Я закрываю глаза. — Ну вот ведь, совсем недавно, я сидела в кафе. Вы знаете, я там всегда сижу напротив стеклянной двери. Я люблю смотреть на улицу, понимаете? В этом переулке мало прохожих, поэтому я смотрю на кованную чугунную ограду, на машины, припаркованные у ворот и на три большие, непонятно как уцелевшие среди каменных джунглей липы. Сам дом, относительно новый, построен с претензией на добротность окружающих его купеческих доходных домов начала прошлого века. Не смотря на усилия проектировщиков, всё равно видно, что новодел. Так вот. Там почему-то практически никто не живет. Хотя это не важно. А важно то, что погода была обычная. Серая. И я сидела, ела сладкую рисовую кашу и пила кофе. И ничего не происходило. Было 11 утра. Так вот, положив телефон на скатерть и бросив взгляд на улицу, я вдруг осознала, как прекрасен бордюр! Да-да, самый обычный, без изысков, бетонный, серый, слегка выщербленный. И тротуар тоже прекрасен, там недавно положили асфальт, он такой свежий, чёрный, такой юный, понимаете, как быстро это пройдет, его затопчут, и бордюр его не сможет защитить, это так сладостно печально, так красива эта мимолётность и хрупкость в обыденных вещах. А чугунная ограда, которая отделяет странно пустой дом от меня, сидящей напротив, может мы существуем в разных измерениях, поэтому никогда не пересекаемся с людьми, которые там живут. И я увидела, что зелёные липы вдруг радостно зашелестели и принялись понимающе покачивать ветвями, будто соглашались с ходом моих мыслей, а небо, серое, вдруг стало золотистым, боже, как хорошо жить, как красиво вокруг, у меня даже слёзы навернулись от счастья, было ощущение, что я сейчас скажу очень важную вещь, вернее что-то пойму, пойму и расскажу всем, и это будет откровение.

— Ну и что, получилось?
— Нет, как будто не хватило слов, или мысль настолько быстро промелькнула, что я не успела ухватить её своим неповоротливым умом. Но неважно, понимаете, просто нахлынувшее счастье и ощущение того, что всё будет прекрасно, было настолько острым, что даже машина, припаркованная у салона красоты ещё со вчерашнего вечера, как-будто проснулась и сама собой завелась. У меня сладко засосало под ложечкой от предвкушения авантюры и я почувствовала, что готова отправиться куда угодно, хоть к чёрту на рога. Жизнь брызнула соком, как надкушенное яблоко.

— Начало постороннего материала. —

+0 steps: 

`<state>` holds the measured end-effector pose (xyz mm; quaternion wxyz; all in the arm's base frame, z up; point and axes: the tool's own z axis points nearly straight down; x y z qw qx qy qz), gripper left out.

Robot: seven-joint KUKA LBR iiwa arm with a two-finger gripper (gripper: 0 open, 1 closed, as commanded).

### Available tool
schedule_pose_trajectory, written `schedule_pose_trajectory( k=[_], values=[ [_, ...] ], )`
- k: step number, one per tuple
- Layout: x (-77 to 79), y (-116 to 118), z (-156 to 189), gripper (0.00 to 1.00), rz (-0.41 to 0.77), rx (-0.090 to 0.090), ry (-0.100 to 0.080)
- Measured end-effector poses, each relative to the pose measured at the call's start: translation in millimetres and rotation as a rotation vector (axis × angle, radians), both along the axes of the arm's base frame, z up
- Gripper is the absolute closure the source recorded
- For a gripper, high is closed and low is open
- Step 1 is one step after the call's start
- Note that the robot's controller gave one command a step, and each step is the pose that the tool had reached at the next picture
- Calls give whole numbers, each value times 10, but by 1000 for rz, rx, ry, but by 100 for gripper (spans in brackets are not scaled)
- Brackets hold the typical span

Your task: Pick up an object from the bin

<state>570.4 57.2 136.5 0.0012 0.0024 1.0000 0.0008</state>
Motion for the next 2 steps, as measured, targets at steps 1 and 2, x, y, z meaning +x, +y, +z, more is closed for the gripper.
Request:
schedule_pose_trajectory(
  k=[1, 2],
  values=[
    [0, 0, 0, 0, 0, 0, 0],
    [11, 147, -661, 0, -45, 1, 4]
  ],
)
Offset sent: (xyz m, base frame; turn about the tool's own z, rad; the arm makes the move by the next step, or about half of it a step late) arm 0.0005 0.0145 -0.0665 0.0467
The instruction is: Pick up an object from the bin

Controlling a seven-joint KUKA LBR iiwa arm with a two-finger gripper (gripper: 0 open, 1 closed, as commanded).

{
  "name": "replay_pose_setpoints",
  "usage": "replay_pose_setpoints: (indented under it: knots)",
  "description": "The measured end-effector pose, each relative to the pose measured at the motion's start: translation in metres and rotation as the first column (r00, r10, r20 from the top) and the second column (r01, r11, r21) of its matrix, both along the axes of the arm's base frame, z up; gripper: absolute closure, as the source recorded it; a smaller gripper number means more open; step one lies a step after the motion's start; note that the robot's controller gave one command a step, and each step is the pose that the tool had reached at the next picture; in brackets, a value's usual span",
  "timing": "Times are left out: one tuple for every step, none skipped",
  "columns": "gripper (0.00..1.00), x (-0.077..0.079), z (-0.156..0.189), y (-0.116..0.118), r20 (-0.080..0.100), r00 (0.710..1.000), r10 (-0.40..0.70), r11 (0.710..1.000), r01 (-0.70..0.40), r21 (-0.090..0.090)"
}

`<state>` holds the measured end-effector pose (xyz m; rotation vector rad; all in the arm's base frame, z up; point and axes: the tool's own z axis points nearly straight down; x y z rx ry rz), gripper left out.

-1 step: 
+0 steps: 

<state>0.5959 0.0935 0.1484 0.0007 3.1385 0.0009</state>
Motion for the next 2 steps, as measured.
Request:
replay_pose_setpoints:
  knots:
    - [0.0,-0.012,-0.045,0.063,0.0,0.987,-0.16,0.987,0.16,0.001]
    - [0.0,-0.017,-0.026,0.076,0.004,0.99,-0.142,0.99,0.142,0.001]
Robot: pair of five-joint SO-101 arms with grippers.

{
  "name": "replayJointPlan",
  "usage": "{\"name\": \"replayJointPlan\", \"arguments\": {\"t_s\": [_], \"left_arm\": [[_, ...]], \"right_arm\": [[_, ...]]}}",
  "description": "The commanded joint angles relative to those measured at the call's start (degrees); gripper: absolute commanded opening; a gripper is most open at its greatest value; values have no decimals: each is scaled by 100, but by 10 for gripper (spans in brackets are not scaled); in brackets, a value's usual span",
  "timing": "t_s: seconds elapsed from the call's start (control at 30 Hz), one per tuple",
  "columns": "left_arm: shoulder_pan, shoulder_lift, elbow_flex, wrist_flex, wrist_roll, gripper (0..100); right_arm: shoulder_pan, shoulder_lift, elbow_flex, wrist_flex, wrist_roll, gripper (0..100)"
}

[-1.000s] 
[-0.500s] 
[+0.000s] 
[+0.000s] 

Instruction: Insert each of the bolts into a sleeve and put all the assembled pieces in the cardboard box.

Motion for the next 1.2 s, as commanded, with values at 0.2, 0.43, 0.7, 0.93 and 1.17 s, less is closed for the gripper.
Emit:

— И долго продолжалось это состояние?
— Нет, примерно часа два.
— И что было потом?
— Ничего, вдруг краски поблекли и карета превратилась в тыкву. Я увидела строительные леса около моего подъезда, наваленный мусор и на меня камнем навалилась обыденность.
— Каша рисовая, говорите, забавно.
-Я ещё подумала, вот интересно, такое чувство, как будто кто-то надел на меня специальные очки и я увидела всё в розовом свете, как экзальтированная барышня.
— Барышни обычно экзальтированны от переизбытка гормонов.
-На что это вы намекаете?
-Да так, к слову. Вы, кстати, дали интересное сравнение — очки. Это то, что искажает восприятие действительности.
— Искажает? Наверное, хотя, постойте, а вдруг, не искажает, а наоборот, наводит резкость и ты видишь правильную картину мира. Мир же прекрасен! И ты, как часть божьего творения — прекрасна, поэтому чувствуешь гармонию и сопричастность ко всему на свете. И силу. Да, какую-то бешеную силу! Я приподнимаюсь на кушетке — Может мы все живём в нашей проекции мира, и он такой же несовершенный, как мы сами.
— Возможно. Вы не волнуйтесь, ложитесь, пожалуйста. Вздохните поглубже, вот так. Скажите, вы впервые это пережили или случалось раньше нечто подобное?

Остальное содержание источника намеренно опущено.